– И поэтому он стал сочинять высоту…
– Да, поэтому он стал сочинять высоту. И человека. Который этой высоты не боится. И чем сильнее был его страх. Тем сильнее выходили стихи о высоте. В этих стихах он мужал. Взрослел. Даже становился красивее. Но страх оставался. И никто об этом не догадывался. Поклонницы. Типа тебя. Дарили ему цветы. Поджидали у подъезда и простаивали часами в очереди за билетами на его концерт. Но никто не догадывался, что они стоят на концерт к человеку. Полностью погрязшему в собственном страхе. Все желали увидеть мужество, борьбу за справедливость, ненависть к подлости… Нет, девочка. Только ты теперь знаешь. Что они брали билет на созерцание трусости. И чем сильнее, талантливей становились его стихи, тем ниже он опускался…
Локарев машинально схватился за мою ладонь. И машинально ее пожал.
– Ты довольна своей сказочкой девочка, – спросил он. – И не нужно ее продолжения. Карлсон слетел вниз со своей бегонией только потому. Что боялся слететь. А не потому. Что мечтал жить в этом маленьком мире. Это так просто. И может быть, единственное стоящее в этой жизни. Что он мог совершить – это вырастить бегонию на черепичных крышах. Но он не сделал и этого… Ты по-прежнему любишь сказку про Карлсона?
Я покачала головой.
– Я по-прежнему верю в высоту…
– Ты знаешь, девочка. Стихи рождаются не столько из мусора.
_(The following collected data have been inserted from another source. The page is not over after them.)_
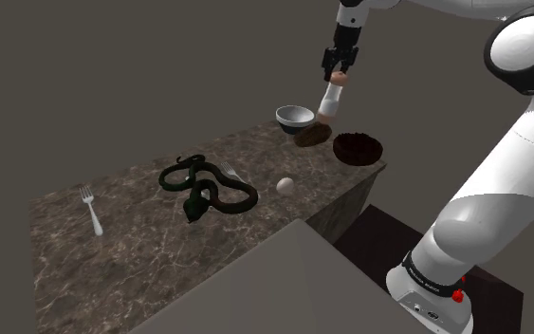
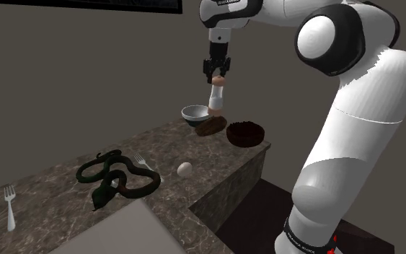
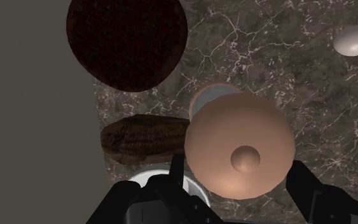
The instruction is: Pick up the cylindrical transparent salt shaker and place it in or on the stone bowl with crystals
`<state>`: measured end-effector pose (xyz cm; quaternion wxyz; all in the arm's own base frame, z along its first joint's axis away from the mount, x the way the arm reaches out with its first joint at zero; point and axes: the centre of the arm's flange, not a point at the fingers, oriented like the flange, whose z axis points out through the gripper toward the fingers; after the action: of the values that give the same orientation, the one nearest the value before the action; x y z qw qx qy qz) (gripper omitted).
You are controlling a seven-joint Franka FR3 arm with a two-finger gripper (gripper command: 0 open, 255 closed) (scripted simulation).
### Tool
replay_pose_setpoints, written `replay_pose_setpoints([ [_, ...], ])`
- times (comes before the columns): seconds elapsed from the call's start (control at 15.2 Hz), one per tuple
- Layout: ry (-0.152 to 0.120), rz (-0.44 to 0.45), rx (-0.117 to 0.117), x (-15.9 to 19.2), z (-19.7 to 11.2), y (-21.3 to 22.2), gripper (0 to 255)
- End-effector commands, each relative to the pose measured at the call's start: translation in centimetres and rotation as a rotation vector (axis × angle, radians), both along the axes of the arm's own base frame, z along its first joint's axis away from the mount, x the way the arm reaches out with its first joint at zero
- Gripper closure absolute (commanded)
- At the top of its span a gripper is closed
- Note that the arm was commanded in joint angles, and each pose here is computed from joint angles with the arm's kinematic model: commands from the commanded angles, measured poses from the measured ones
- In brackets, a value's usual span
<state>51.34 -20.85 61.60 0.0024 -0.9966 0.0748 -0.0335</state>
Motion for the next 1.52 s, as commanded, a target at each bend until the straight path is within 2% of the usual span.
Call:
replay_pose_setpoints([
  [0.0, 0.0, 0.001, 0.0, -1.6, 0.8, -2.2, 255],
  [0.73, 0.0, 0.001, 0.0, -9.9, 5.2, -13.7, 255],
  [1.45, 0.0, 0.001, 0.0, -9.9, -0.7, -13.7, 255],
])
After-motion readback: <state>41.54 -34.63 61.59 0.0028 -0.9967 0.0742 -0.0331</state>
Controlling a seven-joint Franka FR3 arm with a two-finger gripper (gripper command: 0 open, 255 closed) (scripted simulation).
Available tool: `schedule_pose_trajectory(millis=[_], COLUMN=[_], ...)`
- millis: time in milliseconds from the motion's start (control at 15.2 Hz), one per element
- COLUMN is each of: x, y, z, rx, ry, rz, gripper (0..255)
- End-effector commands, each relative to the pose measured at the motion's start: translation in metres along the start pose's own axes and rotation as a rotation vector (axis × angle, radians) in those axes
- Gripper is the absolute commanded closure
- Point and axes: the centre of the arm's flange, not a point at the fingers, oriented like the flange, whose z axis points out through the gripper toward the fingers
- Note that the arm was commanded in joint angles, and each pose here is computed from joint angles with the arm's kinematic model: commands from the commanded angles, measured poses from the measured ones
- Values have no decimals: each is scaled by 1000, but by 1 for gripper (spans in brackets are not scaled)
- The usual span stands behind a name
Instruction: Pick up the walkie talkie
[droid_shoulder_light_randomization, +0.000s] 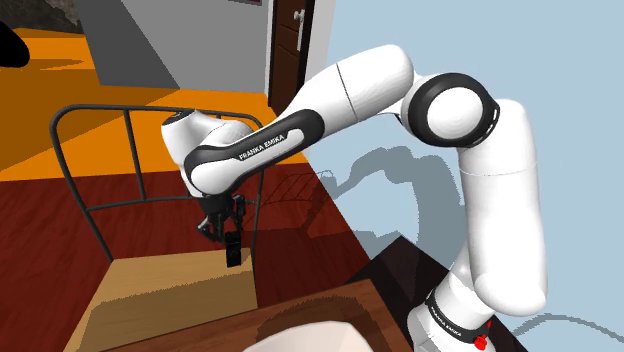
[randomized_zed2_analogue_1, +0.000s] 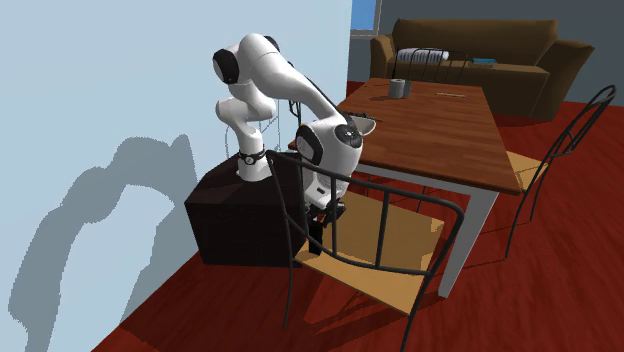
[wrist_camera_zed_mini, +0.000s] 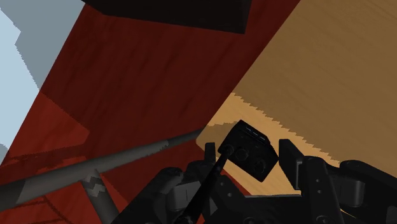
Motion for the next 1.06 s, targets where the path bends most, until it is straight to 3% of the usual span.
schedule_pose_trajectory(millis=[0, 990], x=[-2, -17], y=[1, 13], z=[-7, -74], rx=[0, 0], ry=[-1, -1], rz=[0, 0], gripper=[255, 255])
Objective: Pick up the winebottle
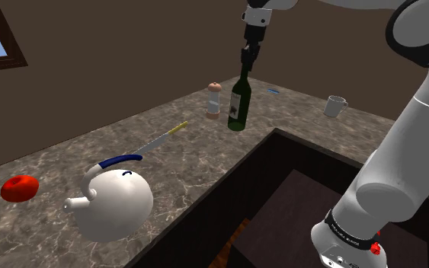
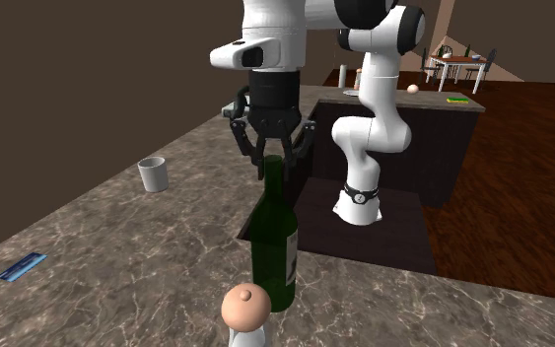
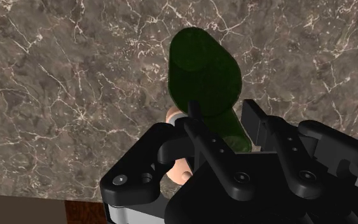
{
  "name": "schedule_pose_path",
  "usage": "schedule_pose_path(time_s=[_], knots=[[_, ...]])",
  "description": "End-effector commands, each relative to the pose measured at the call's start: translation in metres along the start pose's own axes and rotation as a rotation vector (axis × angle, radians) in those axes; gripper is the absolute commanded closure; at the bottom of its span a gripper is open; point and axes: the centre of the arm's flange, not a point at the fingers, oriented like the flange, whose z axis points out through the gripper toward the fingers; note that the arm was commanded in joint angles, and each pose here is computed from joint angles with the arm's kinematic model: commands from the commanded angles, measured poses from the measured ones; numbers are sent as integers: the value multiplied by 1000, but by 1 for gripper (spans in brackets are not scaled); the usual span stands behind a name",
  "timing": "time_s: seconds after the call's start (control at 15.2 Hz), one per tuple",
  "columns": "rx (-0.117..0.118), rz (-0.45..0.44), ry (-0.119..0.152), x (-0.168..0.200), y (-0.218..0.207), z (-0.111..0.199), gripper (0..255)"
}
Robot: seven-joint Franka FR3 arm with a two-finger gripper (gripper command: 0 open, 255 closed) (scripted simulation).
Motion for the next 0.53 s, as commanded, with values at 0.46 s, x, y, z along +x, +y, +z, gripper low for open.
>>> schedule_pose_path(time_s=[0.46], knots=[[0, 0, -1, 1, 0, -20, 255]])
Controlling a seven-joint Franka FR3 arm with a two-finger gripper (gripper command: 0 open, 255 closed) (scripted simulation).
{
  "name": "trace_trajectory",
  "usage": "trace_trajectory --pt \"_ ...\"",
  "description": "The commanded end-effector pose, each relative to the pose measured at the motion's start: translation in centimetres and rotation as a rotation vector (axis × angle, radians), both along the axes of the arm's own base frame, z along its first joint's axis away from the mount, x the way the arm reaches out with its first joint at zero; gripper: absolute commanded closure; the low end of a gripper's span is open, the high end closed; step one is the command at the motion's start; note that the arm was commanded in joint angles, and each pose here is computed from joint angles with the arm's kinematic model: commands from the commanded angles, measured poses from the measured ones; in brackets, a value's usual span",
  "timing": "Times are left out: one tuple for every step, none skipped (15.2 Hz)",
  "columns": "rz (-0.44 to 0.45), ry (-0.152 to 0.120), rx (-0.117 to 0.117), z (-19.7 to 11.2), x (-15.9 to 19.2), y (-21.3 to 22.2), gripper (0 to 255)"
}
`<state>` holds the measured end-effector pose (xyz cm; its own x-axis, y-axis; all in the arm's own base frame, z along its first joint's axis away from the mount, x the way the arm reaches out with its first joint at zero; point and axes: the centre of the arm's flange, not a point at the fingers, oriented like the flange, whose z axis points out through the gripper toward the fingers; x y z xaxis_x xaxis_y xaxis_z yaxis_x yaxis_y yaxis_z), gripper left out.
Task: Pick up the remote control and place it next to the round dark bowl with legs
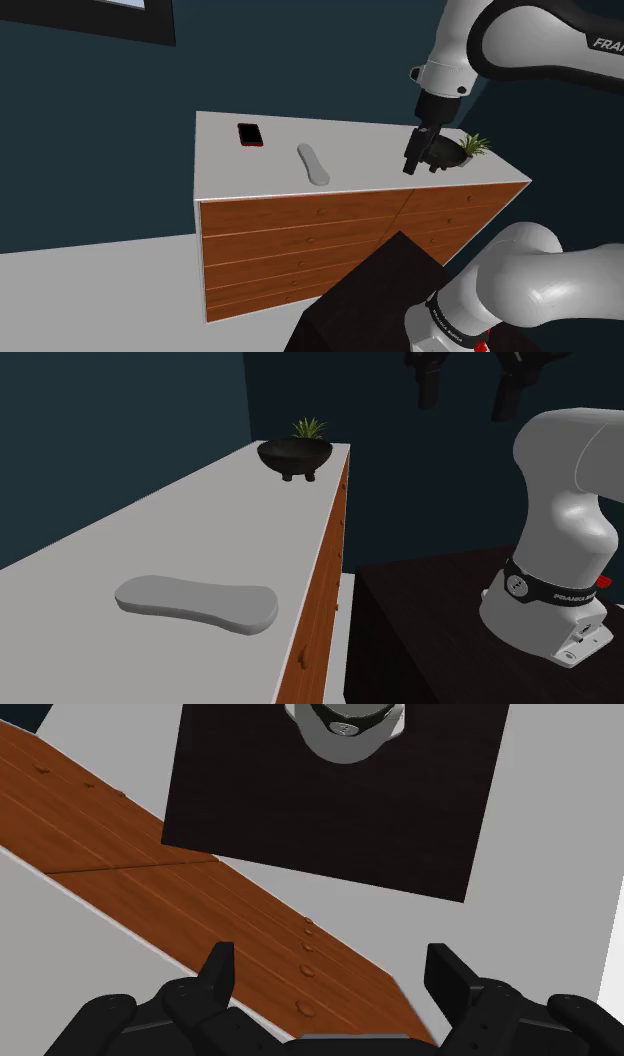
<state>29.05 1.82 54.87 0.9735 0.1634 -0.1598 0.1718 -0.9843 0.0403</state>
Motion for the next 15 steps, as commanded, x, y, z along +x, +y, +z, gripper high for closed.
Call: trace_trajectory --pt "0.000 0.000 0.000 0.0 0.0 0.0 0" --pt "-0.018 -0.006 0.002 -0.7 1.0 0.1 0" --pt "-0.036 -0.012 0.003 -1.4 2.0 0.1 0" --pt "-0.054 -0.017 0.005 -2.1 3.1 0.2 0" --pt "-0.072 -0.023 0.007 -2.8 4.1 0.2 0" --pt "-0.091 -0.029 0.008 -3.5 5.1 0.2 0" --pt "-0.109 -0.035 0.010 -4.2 6.2 0.2 0" --pt "-0.127 -0.040 0.012 -4.9 7.2 0.2 0" --pt "-0.145 -0.046 0.013 -5.6 8.3 0.2 0" --pt "-0.163 -0.052 0.015 -6.2 9.3 0.1 0" --pt "-0.181 -0.058 0.017 -6.9 10.4 0.0 0" --pt "-0.199 -0.063 0.018 -7.6 11.4 -0.1 0" --pt "-0.217 -0.069 0.020 -8.2 12.5 -0.2 0" --pt "-0.235 -0.075 0.022 -8.8 13.6 -0.3 0" --pt "-0.253 -0.081 0.024 -9.5 14.6 -0.5 0"
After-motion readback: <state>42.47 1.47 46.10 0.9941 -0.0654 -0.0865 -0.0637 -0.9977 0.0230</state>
Сколько – из ничего. Будь этот мальчик кем-то, он никогда бы не сочинил эти стихи.
– Будь этот мальчик кем-то, он никогда бы не стыдился своего прошлого.
– Я его не стыжусь. Я просто не хочу к нему возвращаться.
– Все тот же страх?
– Нет, девочка. Это гораздо больше… Но тебе этого не понять. Поэтому…
Локарев закрыл глаза. Он внезапно погрузился в глубокий сон. И мне показалось. Что это внезапное откровение он сделал в полудреме, в ознобе, испытывая физическую боль. Но не более… Ведь именно физическая боль часто рождает самые душевные откровения…
Я еще долго задумчиво сидела, глядя на его красивое лицо. Я думала, какая сила столкнула нас сегодня ночью. Сила добра или зла? И чем закончится наша встреча. Спасением или гибелью?
Я думала, как когда-то безгранично верила этому человеку. Но узнав его, моя вера постепенно гибла. Но это не значит, что должна была погибнуть вера и в его стихи. Которые. Как я узнала сегодня. Никому не принадлежали. Даже ему. Значит они принадлежали всем. И если душа этого человека погибла. Это не значит, что погибли стихи. Душа стихов бессмертна…
Мои глаза стали слипаться. И я уснула. Опустив голову на его лицо.
И мне приснился остров, окруженный розовым океаном в закате солнца. И мне приснился парень с голубыми глазами, в потрепанных джинсах и помятой майке. Он был так похож на известного в прошлом певца Локарева.
Мы стояли с ним в саду из разноцветных бегоний. И он целовал меня в губы. Его поцелуй был горячий и нежный. Мне ужасно нравилось с ним целоваться. Но мне было этого мало. Мне хотелось. Чтобы он шептал мне ласковые слова. Мне хотелось задушевных признаний. И он это понял по моим влюбленным глазам. И прошептал.
– Я так тебя люблю, но я виноват. Я тебе так и не подарил желтую бегонию. Но я обязательно ее выращу для тебя, Марта, – сказал он голосом Ромки.
Меня зовут не Марта, хотела выкрикнуть я. И мне не нужна желтая бегония. Но он стал заглушать мои слова поцелуями.
– Марта, Марта, Марта…
И я открыла глаза. И я проснулась. И действительность была так похожа на сон.
Мы целовались. И Локарев, по-прежнему целуясь во сне, шептал:
– Марта.
Я резко освободилась из его объятий. Он недоуменно захлопал вспухшими ото сна веками.
– О, Боже, – прошептал он. – Где я? Где Марта?
– Я не Марта. Меня зовут Саша. И ты там же, где и я.
Он приподнялся с моих коленей. Машинально схватился за больное плечо. Нахмурился. Он вспомнил.
Возвращение к действительности он воспринял далеко не с радостью. И с ненавистью посмотрел мне в лицо. Помня что я – источник его бед. Но так ничего и не успел сказать. Потому что мы услышали шаги. Мы вздрогнули. И Локарев даже вцепился в мою руку.
– Ты слышишь, девочка?
Шаги приближались. И наконец кто-то стал изо всей силы барабанить в дверь. И кричать заплетающимся голосом.